Saturday, April 22, 2023

Ballad of the Harp Weaver/A Few Figs From Thistles/Eight Sonnets from American Poetry: A Miscellany by Edna St. Vincent Millay

 As far as I can tell this is the only time they gave the Pulitzer to such a mix of works by one author. Sure there are multiple collected editions, but this one is strange. It won the prize in 1923. The single poem, Ballad of the Harp Weaver was published in 1922, and later became the title poem of a collections a couple years later. The collection A Few Figs From Thistles was published in 1920. And the 1922 anthology American Poetry: A Miscellany had eight of her sonnets included. It took a little digging just to identify what she actually won for. Looking at the list, I think this will be the only time that happens.

I've been mixed on Millay in the past. I read a selected poems collection a few years back and liked it well enough, but it wasn't entirely to my taste. Last year, though, I reread that collection concurrently with the excellent biography Savage Beauty. Getting the context for her life made me enjoy this pass more. Her first major poem, Renascence (and the title poem of her first collection) will probably never work for me, but in context I understood it better. And the selected was good overall. I find that I have to be in the right mood for her poems, as I tend to like poetry in a sublime or prophetic mode, and these are primarily love lyrics. They are very good, but I have to work to get into the right headspace for them.

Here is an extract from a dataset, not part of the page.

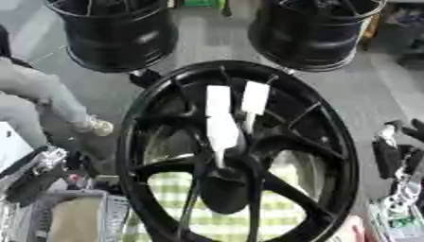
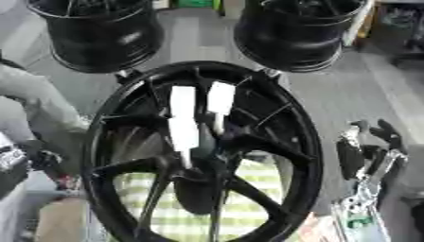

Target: Pull the pin out of the wheel hub.

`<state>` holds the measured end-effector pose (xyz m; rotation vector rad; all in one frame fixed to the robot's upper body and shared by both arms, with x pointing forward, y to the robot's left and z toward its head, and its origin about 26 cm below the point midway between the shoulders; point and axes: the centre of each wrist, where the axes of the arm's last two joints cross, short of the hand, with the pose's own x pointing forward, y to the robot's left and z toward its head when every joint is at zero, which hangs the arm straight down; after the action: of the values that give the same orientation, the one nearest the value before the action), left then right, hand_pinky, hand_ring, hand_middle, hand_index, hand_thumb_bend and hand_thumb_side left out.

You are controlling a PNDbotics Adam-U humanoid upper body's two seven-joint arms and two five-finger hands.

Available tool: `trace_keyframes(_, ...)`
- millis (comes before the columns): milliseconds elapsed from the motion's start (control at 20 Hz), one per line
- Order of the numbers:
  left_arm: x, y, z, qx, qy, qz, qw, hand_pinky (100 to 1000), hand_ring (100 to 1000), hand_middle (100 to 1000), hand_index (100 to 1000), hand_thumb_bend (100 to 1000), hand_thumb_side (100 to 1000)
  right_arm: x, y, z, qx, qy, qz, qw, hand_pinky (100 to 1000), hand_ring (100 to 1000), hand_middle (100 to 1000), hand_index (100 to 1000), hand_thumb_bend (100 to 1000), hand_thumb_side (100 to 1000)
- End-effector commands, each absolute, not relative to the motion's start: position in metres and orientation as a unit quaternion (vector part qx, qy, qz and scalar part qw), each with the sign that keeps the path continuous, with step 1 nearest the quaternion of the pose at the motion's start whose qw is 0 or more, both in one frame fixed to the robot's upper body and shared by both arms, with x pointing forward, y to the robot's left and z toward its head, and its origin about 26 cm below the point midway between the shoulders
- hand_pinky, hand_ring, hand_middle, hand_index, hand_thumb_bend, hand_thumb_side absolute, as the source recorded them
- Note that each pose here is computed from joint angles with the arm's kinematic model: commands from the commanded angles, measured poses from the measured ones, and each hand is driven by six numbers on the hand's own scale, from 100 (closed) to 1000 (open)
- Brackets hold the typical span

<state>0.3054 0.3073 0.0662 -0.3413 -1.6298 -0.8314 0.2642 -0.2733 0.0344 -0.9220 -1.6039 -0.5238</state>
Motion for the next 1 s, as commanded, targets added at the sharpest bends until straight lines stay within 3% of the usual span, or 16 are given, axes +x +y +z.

Ballad of the Harp Weaver was actually my least favorite of the poems in this batch. It struck me as saccharine, though the ending did hit hard the first couple times I read it. But overall, the tone of it didn't work for me. Thankfully, I enjoyed the rest much more.

There are some shorter (4 lines or so) poems in A Few Figs From Thistles that I didn't really care for, but the others were generally very clever and well structured. I recognized a lot of them from the selected edition. Of the poems I hadn't read before, The Singing Woman From the Wood's Edge and some of the sonnets were the ones that I really liked from it.

Millay's reputation as one of the best sonneteers is well earned. The eight sonnets from the anthology were uniformly great. 

I have a Collected edition of Millay's poems, and I was wondering whether to read the whole thing or not, but the sonnets are collected separately. I think I will read through them, and then assess whether or not to read the others.